### Instructions to follow:
Up to and including the line that contains "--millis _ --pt", return every line from the start of the data, unchanged.

### Data:
+-------+
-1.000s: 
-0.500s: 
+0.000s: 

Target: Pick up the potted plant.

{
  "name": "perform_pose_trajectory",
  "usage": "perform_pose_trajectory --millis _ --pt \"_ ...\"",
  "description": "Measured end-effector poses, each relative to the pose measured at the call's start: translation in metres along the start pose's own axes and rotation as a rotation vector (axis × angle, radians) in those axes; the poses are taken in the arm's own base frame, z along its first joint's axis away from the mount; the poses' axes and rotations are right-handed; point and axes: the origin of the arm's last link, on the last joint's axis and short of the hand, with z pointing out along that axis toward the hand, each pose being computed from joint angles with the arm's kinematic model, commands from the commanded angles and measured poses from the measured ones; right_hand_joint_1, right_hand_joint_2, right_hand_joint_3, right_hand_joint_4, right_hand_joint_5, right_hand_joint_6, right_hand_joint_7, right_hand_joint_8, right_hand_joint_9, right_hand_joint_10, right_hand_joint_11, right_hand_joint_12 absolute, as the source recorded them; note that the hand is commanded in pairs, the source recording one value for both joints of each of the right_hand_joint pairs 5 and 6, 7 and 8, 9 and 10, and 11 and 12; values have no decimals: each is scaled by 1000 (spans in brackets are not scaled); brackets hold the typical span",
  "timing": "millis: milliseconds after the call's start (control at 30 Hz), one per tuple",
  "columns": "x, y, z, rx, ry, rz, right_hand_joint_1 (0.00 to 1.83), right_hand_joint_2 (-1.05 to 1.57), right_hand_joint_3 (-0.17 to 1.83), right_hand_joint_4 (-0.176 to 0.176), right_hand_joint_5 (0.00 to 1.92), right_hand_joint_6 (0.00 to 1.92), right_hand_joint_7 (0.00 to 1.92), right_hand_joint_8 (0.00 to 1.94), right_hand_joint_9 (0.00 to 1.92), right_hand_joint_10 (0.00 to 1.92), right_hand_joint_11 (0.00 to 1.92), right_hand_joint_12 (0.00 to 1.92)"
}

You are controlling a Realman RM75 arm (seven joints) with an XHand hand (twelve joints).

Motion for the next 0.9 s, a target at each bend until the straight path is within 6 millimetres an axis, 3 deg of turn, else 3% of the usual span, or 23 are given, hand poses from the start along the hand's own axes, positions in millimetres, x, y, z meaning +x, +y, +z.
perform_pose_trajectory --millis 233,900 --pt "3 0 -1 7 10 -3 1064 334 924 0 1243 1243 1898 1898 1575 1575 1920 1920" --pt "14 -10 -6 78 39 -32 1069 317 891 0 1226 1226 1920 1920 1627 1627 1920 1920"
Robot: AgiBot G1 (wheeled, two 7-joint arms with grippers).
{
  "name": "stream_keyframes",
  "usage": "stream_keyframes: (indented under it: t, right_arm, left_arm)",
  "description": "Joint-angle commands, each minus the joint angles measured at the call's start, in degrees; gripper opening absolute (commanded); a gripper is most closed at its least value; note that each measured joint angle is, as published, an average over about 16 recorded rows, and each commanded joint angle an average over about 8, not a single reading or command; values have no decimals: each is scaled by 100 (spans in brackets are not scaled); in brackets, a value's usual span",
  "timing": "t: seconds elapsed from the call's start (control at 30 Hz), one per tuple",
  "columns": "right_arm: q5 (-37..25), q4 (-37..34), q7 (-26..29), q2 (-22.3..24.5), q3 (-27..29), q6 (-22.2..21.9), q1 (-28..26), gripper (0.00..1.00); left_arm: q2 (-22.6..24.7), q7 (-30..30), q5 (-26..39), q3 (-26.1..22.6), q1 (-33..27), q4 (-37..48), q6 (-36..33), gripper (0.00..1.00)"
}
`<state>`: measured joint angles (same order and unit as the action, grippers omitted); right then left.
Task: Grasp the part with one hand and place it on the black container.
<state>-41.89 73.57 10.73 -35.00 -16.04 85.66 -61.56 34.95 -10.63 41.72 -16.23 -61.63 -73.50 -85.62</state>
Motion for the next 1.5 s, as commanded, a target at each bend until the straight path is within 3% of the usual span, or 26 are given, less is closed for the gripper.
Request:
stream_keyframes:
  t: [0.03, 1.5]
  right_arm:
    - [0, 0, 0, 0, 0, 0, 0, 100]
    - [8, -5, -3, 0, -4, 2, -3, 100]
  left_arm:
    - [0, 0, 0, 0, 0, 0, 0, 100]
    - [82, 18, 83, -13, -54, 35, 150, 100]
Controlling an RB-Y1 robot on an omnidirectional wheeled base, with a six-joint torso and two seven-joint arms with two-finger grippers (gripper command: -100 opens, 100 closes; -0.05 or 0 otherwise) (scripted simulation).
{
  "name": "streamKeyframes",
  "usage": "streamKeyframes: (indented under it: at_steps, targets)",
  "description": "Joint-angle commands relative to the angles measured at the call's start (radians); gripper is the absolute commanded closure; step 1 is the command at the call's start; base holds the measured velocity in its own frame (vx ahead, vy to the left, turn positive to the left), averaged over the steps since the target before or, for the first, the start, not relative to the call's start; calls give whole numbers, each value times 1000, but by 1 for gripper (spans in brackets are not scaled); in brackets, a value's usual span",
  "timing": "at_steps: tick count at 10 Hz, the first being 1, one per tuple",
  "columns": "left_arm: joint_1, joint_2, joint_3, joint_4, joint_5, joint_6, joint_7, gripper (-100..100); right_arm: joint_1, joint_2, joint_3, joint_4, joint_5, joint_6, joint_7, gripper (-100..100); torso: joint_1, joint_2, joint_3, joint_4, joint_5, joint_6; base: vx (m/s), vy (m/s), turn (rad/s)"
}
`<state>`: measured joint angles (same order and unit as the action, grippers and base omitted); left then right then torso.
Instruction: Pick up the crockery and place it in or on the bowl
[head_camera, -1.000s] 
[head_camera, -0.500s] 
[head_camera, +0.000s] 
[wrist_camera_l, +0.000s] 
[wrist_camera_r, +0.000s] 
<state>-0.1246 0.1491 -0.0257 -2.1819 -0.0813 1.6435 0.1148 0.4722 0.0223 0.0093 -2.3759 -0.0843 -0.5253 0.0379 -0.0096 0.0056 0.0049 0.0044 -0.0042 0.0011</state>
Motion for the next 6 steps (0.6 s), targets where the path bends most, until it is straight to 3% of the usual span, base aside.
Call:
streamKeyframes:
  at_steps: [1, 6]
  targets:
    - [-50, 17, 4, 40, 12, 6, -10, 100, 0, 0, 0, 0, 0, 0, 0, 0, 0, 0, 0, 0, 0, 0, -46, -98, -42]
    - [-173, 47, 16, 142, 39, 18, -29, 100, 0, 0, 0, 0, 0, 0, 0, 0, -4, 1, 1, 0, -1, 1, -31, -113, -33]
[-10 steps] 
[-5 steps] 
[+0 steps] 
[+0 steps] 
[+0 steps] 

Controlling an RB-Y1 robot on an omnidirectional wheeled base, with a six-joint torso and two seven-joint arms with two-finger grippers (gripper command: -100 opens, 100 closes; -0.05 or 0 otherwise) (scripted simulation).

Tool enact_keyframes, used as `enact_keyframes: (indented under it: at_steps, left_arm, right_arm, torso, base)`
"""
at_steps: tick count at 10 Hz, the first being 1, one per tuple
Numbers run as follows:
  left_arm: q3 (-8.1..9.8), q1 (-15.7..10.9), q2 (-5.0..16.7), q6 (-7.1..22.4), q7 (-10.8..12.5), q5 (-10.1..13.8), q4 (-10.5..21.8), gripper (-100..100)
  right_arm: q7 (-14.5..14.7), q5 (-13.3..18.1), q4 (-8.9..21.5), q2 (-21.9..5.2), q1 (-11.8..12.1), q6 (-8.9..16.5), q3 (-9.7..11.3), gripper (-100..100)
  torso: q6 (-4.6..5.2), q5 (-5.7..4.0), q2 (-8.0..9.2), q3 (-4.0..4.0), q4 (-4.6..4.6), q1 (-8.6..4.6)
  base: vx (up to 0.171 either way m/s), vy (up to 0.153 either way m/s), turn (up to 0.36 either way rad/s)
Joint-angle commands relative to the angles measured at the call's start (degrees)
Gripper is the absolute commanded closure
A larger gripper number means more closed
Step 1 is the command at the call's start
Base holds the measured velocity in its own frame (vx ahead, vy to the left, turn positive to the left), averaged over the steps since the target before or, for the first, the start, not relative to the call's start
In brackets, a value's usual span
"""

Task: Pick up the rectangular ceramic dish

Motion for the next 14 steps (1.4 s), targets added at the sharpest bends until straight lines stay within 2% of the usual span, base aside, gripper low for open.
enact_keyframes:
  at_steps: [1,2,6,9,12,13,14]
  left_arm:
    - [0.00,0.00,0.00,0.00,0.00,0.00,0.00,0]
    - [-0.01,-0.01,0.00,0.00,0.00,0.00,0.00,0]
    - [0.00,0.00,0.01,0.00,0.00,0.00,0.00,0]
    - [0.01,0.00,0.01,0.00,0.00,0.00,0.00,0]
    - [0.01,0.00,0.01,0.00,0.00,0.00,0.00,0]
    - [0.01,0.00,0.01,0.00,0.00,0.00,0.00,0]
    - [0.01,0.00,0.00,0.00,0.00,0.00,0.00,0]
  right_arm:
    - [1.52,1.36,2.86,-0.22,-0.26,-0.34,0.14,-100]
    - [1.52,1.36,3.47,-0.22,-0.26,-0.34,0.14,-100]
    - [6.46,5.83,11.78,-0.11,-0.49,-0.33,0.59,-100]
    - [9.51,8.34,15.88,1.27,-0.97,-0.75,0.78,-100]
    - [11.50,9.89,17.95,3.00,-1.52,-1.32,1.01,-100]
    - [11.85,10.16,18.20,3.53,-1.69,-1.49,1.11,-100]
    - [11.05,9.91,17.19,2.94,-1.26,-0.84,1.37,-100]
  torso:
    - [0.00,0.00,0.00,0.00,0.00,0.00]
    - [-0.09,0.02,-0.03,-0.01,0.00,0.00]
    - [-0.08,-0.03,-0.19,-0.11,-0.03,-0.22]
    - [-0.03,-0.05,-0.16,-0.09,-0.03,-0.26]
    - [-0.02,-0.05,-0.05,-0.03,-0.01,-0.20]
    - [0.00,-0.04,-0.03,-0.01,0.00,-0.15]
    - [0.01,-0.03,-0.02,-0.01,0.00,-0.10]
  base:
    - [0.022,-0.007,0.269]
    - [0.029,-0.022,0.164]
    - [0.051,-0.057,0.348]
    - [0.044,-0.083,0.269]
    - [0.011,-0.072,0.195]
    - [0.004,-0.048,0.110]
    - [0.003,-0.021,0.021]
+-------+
### Solved exercise:
-1.000s: 
-0.500s: 
+0.000s: 

Target: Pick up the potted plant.

{
  "name": "perform_pose_trajectory",
  "usage": "perform_pose_trajectory --millis _ --pt \"_ ...\"",

The output is complete, and nothing more is needed.